Not all infections are contracted in a health care setting, certainly. While a surgical site infection is unlikely to occur in the course of daily life, and C. diff. is generally transferred among nursing home and hospital patients, cases of MRSA among people with no links to recent health care delivery have increased in recent years. Community-associated MRSA (CA-MRSA for short, a different strain of the MRSA bacterium6 from health care–associated, HA-MRSA) is known to spread in crowded settings, where there is close skin-to-skin contact, during activities that result in abraded or compromised skin surfaces, and when potentially contaminated personal items such as towels and sporting equipment are shared. In short, prisons, gyms, locker rooms, and day care are fine breeding grounds. For the most part, CA-MRSA manifests as uncomplicated skin and soft tissue infection that can usually be treated with commonly available antimicrobial agents.

Eighty-five percent of the serious (that is, invasive) MRSA cases identified by CDC in the period July 2004 to December 2005 were associated with health care. Moreover, among the more than 18,000 people who died as a result of MRSA in that period, 92 percent had HA-MRSA infections.7

Treatment of bacterial infections usually requires a prescription antibiotic. While created to destroy harmful bacteria, antibiotics lose their effectiveness over time as resistance develops in the bacterial population. Antibiotic resistance is a microscopic illustration of the dictum, “What doesn’t kill you makes you stronger,” as well as of basic natural selection. A bacterium with a genetic mutation that allows it to survive the antibiotic that wipes out most of its kin is the one that will be able to reproduce, passing on its immunity until this becomes the norm in succeeding generations. The more that antibiotics are prescribed, the more opportunities for resistance to develop. This is the basis for concern about over-prescribing, particularly in cases (such as the virus-caused common cold) where an antibiotic can effect no cure, except perhaps by means of the placebo effect on patients who want something done for them.

Prevention and Eradication

Keeping HAIs at bay begins with basic hygiene: washing hands, cleaning surfaces that a colonized or infected person may have touched or coughed on, and refraining from inappropriate re-use of supplies and equipment, such as syringes and needles. Hospitals have also begun focusing on reducing the bacteria adhering to a person’s skin, especially before surgery, by means of washing the patient with a fast-acting antiseptic such as chlorhexidine.

Hand-washing, which seems such a simple precaution, is actually an ongoing problem for hospitals and other care facilities. Patient rooms may not have sinks. A busy clinician may semi-consciously think, “I just washed my hands,” failing to register subsequent touches of potentially contaminated surfaces. CDC stresses that hand hygiene should be adhered to in conjunction with environmental hygiene and other appropriate infection control practices.

Isolation and barriers are the next line of defense. CDC guidelines suggest that in the allocation of available single-patient rooms, priority be given to patients with conditions that “facilitate transmission of infectious material to other patients” (such as draining wounds or incontinence) and to those at heightened risk of acquisition and adverse outcomes related to an HAI.8 Gloves, gowns, and masks offer protection to health care personnel and visitors and may interrupt transmission of organisms to other patients.

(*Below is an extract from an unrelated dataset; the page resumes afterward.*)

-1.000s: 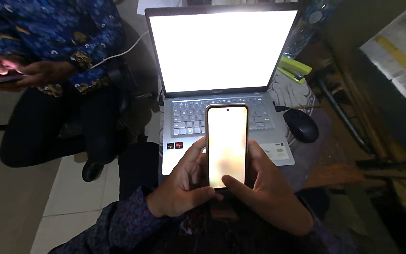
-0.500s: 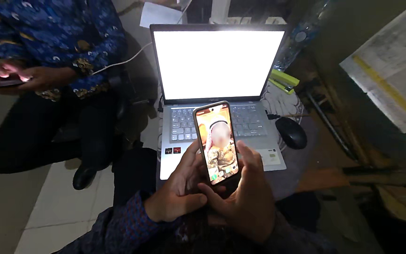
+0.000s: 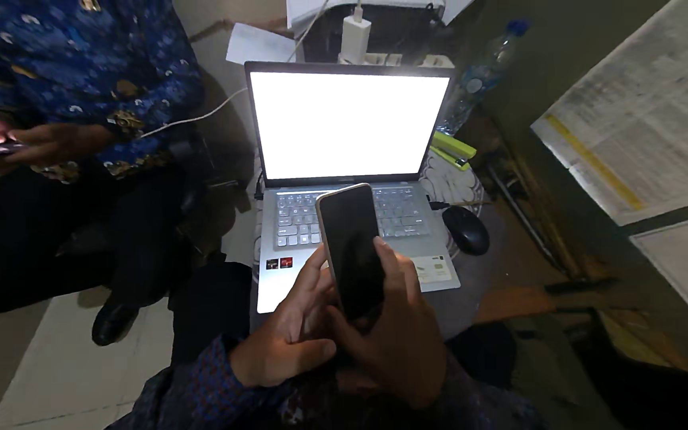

Eighty-five percent of the serious MRSA cases identified by CDC between July 2004 and December 2005 were contracted in health care settings.

On-admission screening of patients for MRSA or other bacteria that cause HAIs is one strategy that hospitals may use along with other elements of infection prevention. Whether widespread implementation is called for is not certain. CDC notes that screening is only useful if the necessary next steps can be provided, including isolation at least until screening results are available and possibly for the duration of infection or colonization, and decolonization for some bacteria. Veterans Affairs Health Administration hospitals and some other hospital systems now screen all admitted patients for MRSA. Legislation has been proposed in several states, and enacted in Illinois, Pennsylvania, New Jersey, and California, to require all-admission screening for MRSA. New present-on-admission (POA) reporting requirements instituted by CMS (discussed below) certainly nudge all hospitals in this direction, although, some contend, not necessarily to the advantage of the patient.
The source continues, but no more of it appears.